Lotta al bullismo: la forza degli «anticorpi sociali»
Il ruolo della scuola sarà al centro dell'attenzione dei media e degli esperti. Perché se nelle aule si costruisce la socializzazione e la "coscienza" dei piccoli cittadini di domani attraverso il rispetto reciproco, quando questo rispetto viene cancellato dalla prevaricazione e quando la diversità diventa un fattore di discriminazione, le fondamenta dell'intera società rischiano di crollare. Lo dimostrano i dati Invalsi: gli ultimi disponibili – risalenti al 2015 e basati su interviste fatte ai bambini – indicano che il 10% degli allievi della quinta classe della scuola primaria subisce comportamenti aggressivi o violenti ogni giorno, l'11% almeno una volta a settimana e ben il 59% saltuariamente. E percentuali simili si riscontrano tra gli adolescenti che frequentano il secondo anno delle superiori. Siamo di fronte dunque a un fenomeno che – nell'indifferenza generale – ha raggiunto livelli allarmanti di diffusione e che è molto cresciuto negli ultimi anni: cinque anni prima, lo stesso tipo di indagine registrava quasi la metà delle vittime di bullismo.

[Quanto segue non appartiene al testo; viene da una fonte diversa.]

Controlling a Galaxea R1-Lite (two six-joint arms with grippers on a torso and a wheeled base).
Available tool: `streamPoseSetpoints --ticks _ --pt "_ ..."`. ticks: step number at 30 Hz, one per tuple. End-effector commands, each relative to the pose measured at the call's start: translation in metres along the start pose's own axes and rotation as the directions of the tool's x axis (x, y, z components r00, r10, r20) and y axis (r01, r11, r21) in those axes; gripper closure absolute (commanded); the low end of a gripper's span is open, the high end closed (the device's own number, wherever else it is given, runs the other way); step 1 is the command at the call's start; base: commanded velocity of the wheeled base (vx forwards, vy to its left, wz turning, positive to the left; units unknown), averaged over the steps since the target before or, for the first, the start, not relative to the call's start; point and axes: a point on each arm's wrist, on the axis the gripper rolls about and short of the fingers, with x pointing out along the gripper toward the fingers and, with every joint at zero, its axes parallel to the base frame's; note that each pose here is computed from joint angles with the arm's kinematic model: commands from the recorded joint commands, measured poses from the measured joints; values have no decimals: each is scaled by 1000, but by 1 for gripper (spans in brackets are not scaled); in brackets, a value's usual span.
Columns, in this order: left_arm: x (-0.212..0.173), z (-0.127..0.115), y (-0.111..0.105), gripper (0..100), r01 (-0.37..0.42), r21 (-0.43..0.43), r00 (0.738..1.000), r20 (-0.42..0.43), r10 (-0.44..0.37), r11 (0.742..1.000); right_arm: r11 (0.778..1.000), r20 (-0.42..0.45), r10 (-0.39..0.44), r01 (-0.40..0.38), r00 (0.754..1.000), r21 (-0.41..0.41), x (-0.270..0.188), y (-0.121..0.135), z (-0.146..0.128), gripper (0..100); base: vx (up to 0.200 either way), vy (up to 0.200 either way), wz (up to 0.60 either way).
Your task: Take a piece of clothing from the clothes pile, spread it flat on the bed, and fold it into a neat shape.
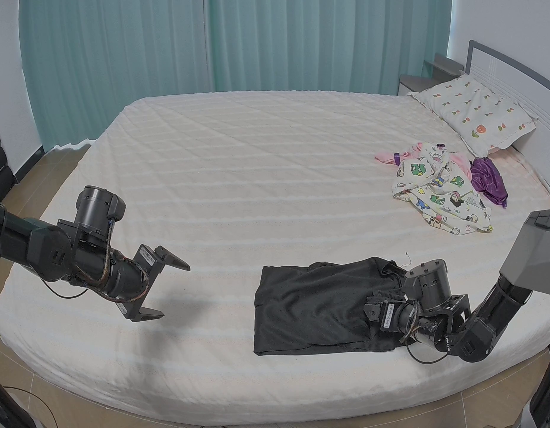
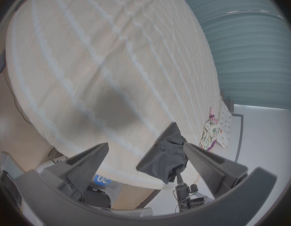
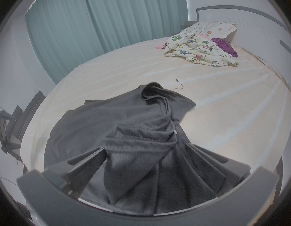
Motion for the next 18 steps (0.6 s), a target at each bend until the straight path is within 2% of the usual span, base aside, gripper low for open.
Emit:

Non serve una nuova legge per combattere il dilagare delle diverse forme di bullismo. Serve, invece, che entrino in azione gli anticorpi sociali. L'arma più preziosa contro la violenza nei confronti di bimbi e ragazzi è in realtà l'attenzione continua da parte della "opinione pubblica locale": ovvero da parte di tutti gli spettatori più o meno diretti di episodi di bullismo, dagli insegnanti agli operatori tecnici alle famiglie. Troppo spesso silenti e indifferenti rispetto alla violenza, fino a quando non colpisce i propri familiari.